Justin Johnson: "Scratch"-ing the surface
At a Glance
- 90 beds
- 850 staff on campus and at surrounding clinics
- Three retail outlets: Harvest Market, Harvest Café and a kiosk near the emergency room
Justin Johnson has revived the foodservice department at Watertown Regional Medical Center by:
- Converting patient foodservice from a trayline to a room service program where all foods are made to order
- Opening a 95-seat restaurant in the hospital lobby, which has received plaudits for food quality
- Creating an 11,000-square-foot-garden on the hospital grounds that, during the summer, supplies 80% to 85% of the department’s produce needs
- Transforming the mindset of staff from “factory mentality” to a “thoughtful relationship” with food
Growing into the role
As far as chefs go, Johnson is a bit of a late bloomer, even though he has been working in restaurants since he took a job as a dishwasher at 17 at a truck stop near his hometown of Slinger, Wis.
“I didn’t have any real desire to get into foodservice,” he says. “It was more like, I needed a job and my friend’s dad owned the truck stop, so …”
What he wanted to be was an actor, so while he continued to work in restaurants he acted in local and regional theater in the Milwaukee area for five years, until he realized he wasn’t going to be able to support a family this way.
“I was married and we were about to have our first child,” he says. “I hadn’t had my interest or passion in foodservice ignited yet, but since I had spent all these years in foodservice it only made sense for me to go to culinary school.”
So he enrolled at Le Cordon Bleu in Chicago and earned an associate degree. He then returned to Milwaukee, prepared to set the restaurant world ablaze.
“I pounded the pavement, looking for that head chef job because I thought I was ready—which I clearly was not,” he recalls.
He worked at a Milwaukee restaurant for a while and then took a job with Sodexo at a Wells Fargo account, in Menomonie, Wis.
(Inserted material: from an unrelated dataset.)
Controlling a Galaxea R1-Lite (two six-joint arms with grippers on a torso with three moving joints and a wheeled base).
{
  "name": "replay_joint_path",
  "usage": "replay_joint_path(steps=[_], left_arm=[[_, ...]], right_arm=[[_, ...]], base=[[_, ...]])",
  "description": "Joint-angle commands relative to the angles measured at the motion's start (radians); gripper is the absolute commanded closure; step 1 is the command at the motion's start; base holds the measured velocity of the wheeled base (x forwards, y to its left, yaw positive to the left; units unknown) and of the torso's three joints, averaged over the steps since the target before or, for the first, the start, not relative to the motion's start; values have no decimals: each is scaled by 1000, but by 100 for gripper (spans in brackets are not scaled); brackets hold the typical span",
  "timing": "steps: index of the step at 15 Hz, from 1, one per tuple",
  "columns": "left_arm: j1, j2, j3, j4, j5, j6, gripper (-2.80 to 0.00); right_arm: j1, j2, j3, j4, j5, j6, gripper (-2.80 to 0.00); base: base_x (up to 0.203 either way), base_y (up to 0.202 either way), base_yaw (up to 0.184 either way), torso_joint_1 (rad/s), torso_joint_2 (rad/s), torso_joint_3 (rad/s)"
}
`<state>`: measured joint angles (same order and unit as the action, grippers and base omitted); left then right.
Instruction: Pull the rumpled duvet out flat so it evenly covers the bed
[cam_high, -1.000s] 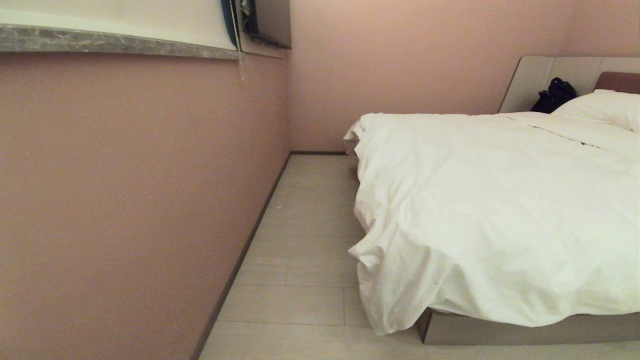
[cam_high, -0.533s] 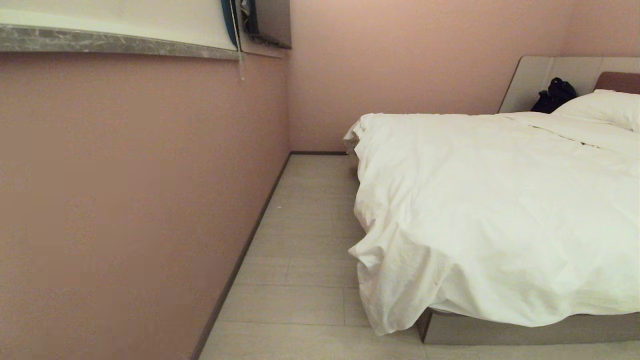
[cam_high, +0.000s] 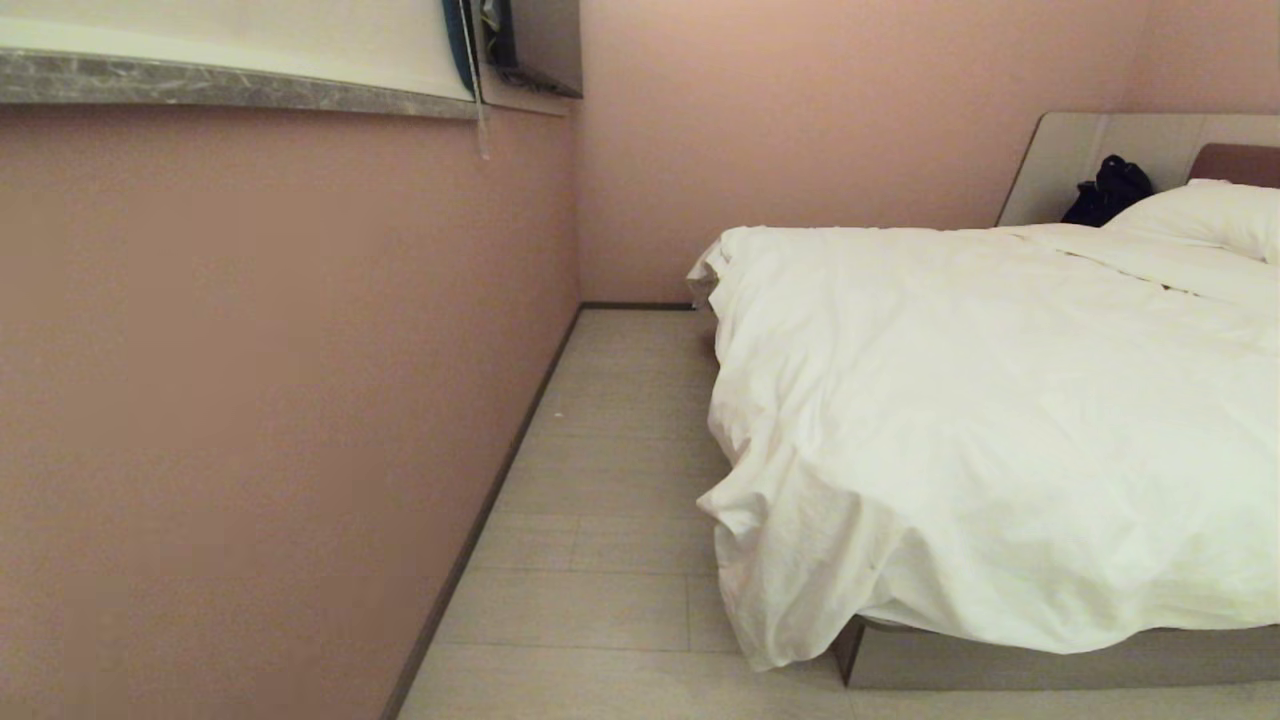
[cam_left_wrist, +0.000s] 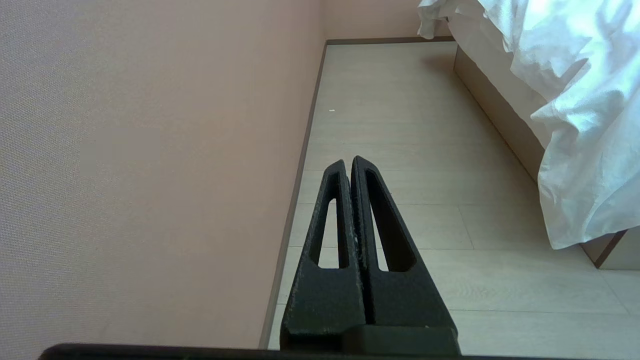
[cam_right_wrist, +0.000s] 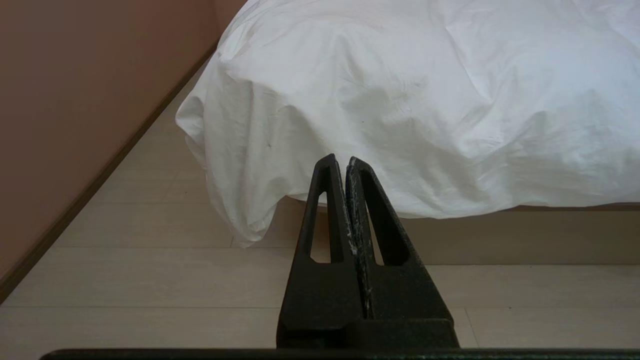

In 2007 he left to take a job at Harwood Place, a retirement community in Wauwatosa, Wis.
His work there caught the attention of the general manager at Hotel Metro, in Milwaukee, who wanted the hotel foodservice to do more local sourcing and increase sustainable practices. But several months after Johnson accepted the job, the GM was let go and the replacement wanted to take foodservice in another direction. Four months later Johnson landed the Watertown job.